Наступили жаркие дни. Оставив на ночь сваренную «морскую капусту» в котелке, утром я почувствовал душок, словно у палатки лежал труп. Этот запах источал мой гриб. Жалко было спускаться за продуктами и терять день на подъем обратно. Я вспомнил, как пустынники ели тухлую рыбу, и тоже решил воспитать в себе начатки безстрастия. Перекрестив испорченный гриб, я смело приступил к нему, но очень скоро понял, что ошибся. Дыхание перехватило, живот свело, в глазах все позеленело. Я кинулся к моему ручейку: остатки пластмассовой трубки валялись на земле, изгрызанные медведицей. Как я ни пытался губами поймать небольшие капли воды, стекающие по камням, только перепачкался грязью. Пришлось добираться до водопада, где, почти теряя сознание, погрузил голову в прохладные струи. До вечера я лежал у водопада, не обращая внимания на медведицу, которая недовольно бродила в борщевике, ворча и ломая кусты. Как я выжил, не знаю, но понял, что безстрастие не следует практиковать без рассуждения.
Вскоре закончился «гуманитарный» сахар, соли осталось в банке совсем на донышке, и я решил приучить себя жить без этих продуктов. Если без сахара было еще терпимо, то без соли супы из папоротника, крапивы и грибов стали вызывать сильные желудочные расстройства. Но вот закончился сахар, и я заметил, что силы мои быстро убывают, а движения походят на движения альпинистов, находящихся на большой высоте. Каждый шаг давался с усилием, и приходилось часто отдыхать, чтобы отдышаться. Прошел месяц без соли и сахара, сил для работы почти не осталось, пришлось спуститься в келью за пополнением продуктов.

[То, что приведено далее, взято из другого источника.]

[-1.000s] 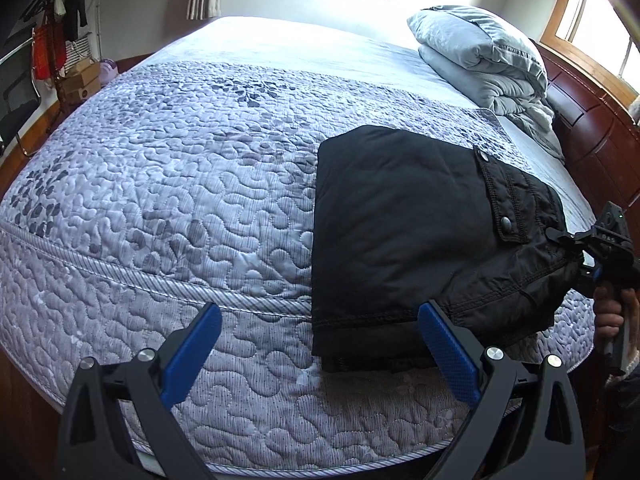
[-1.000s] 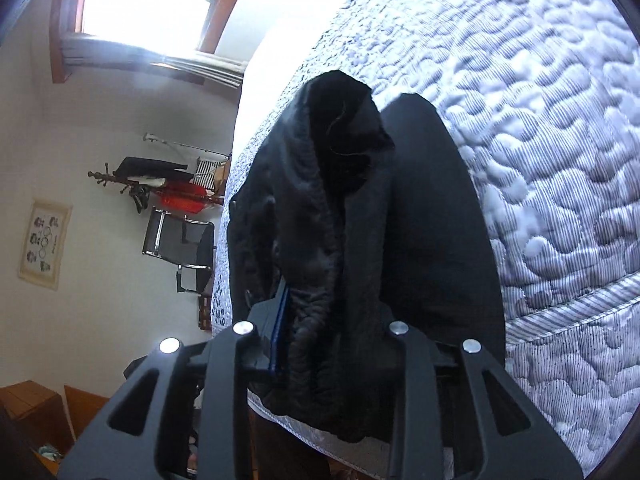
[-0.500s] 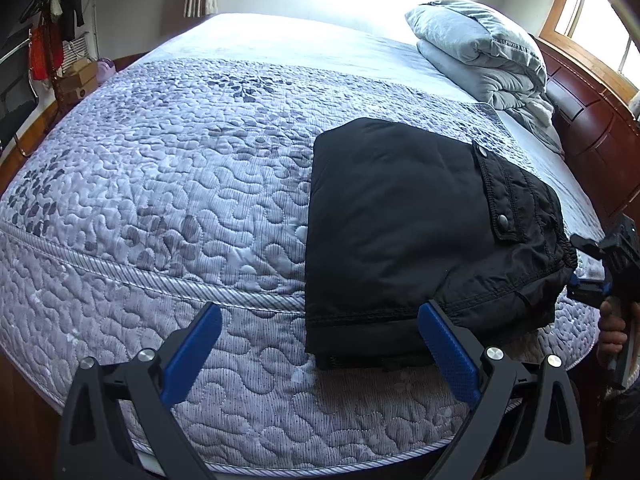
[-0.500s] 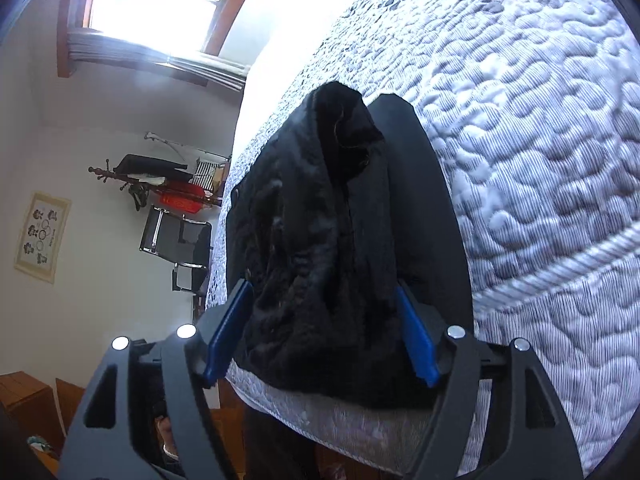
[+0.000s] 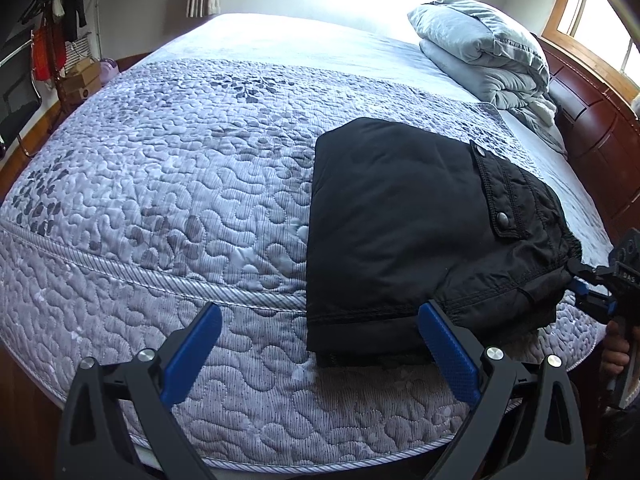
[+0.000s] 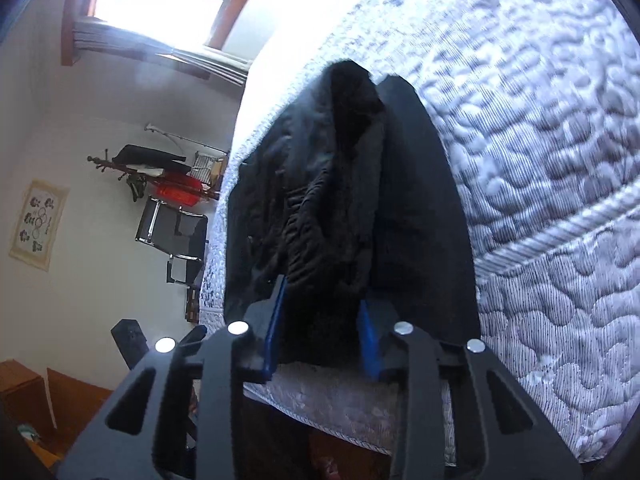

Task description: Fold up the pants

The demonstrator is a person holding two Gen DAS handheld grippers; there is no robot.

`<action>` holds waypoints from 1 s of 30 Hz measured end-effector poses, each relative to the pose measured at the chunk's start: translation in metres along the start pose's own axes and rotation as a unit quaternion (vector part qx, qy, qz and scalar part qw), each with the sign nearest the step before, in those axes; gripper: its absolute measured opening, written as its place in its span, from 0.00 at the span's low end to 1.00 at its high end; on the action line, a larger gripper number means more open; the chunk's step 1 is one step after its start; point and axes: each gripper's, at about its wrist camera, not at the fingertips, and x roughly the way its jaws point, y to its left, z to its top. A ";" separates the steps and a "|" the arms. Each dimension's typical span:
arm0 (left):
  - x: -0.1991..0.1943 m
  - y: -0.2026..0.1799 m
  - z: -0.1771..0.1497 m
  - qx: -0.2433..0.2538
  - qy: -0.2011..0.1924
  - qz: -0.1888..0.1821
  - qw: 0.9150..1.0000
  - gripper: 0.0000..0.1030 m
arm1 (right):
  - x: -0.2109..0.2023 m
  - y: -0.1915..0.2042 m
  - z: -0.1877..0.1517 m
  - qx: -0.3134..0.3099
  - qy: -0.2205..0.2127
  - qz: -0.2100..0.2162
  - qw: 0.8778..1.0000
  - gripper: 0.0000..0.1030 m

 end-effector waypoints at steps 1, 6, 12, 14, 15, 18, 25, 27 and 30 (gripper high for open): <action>0.000 0.000 0.001 0.000 -0.001 0.000 1.000 0.96 | -0.003 0.006 0.003 -0.008 -0.006 -0.004 1.000 0.28; 0.000 -0.004 0.001 0.004 0.000 -0.003 1.000 0.96 | -0.007 0.011 0.009 -0.022 -0.012 -0.024 0.999 0.28; 0.002 -0.006 0.000 0.009 0.005 -0.002 1.000 0.96 | 0.007 -0.034 0.005 0.043 0.000 -0.022 0.999 0.29; 0.001 -0.006 0.000 0.009 0.004 -0.002 1.000 0.96 | 0.006 -0.042 0.003 0.055 -0.003 -0.005 0.998 0.32; 0.000 -0.005 0.000 0.010 0.003 0.000 1.000 0.96 | 0.005 -0.042 0.002 0.055 -0.004 0.000 0.998 0.38; -0.001 -0.003 0.000 0.007 0.002 0.001 1.000 0.96 | -0.009 -0.045 0.001 0.052 -0.019 0.004 0.998 0.48; 0.000 -0.003 -0.001 0.002 0.002 -0.001 1.000 0.96 | -0.026 -0.041 -0.001 0.048 -0.023 -0.005 0.999 0.37; 0.001 -0.005 -0.002 0.006 0.005 0.001 1.000 0.96 | -0.028 -0.044 -0.001 0.048 -0.025 -0.009 0.999 0.30; 0.002 -0.006 -0.003 0.009 0.009 0.002 1.000 0.96 | -0.028 -0.047 -0.002 0.050 -0.028 -0.015 0.998 0.18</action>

Соль и сахар я принес в одинаковых полотняных мешочках. Чтобы сахар не отсырел, я высыпал его в банку и, попив чаю с сахаром и лепешкой, отправился работать. Движения сразу стали быстрыми и энергичными, и в тот день я трудился дотемна. Вернувшись в палатку, я вспомнил, что не высыпал из мешочка соль в банку, и заполнил ее солью. Спохватившись, я от расстройства ударил себя по лбу: сахар и соль оказались в одной банке. При свете свечи пришлось ложкой отделять соль от сахара, но помол этих компонентов был очень мелким, и я быстро убедился, что разделить их не удастся. В огорчении я перемешал ложкой вместе сахар и соль, решив, что буду добавлять эту смесь в супы и в чай. На этой смеси удалось продержаться еще месяц, пока меня не начало тошнить от одного ее вида. С тех пор я отказался от сахара и брал в горы только мед.
* * *
То, что я еще жив, —
Удивительно.
То, что солнце встает, —
Поразительно.
То, что все повторится, —
Сомнительно.
То, что жизнь непонятна, —
Мучительно.
Боже, если я умер в Тебе и снова жив, тогда смерть уже не страшна душе моей. Если же я родился в Тебе по Твоей благодати в новую жизнь, то в ней не может быть смерти, чтобы опасаться ее. Твоя истинная жизнь — вечное и неизменное есмь, где нет ни вчера, ни завтра, ибо в ней нет никакого времени. Тело мое, которое я называю своим, всего лишь земной ночлег мой, но дух, который во мне, преображенный Твоей благодатью, имеет вечное пребывание в Твоей неизмеримой вечности.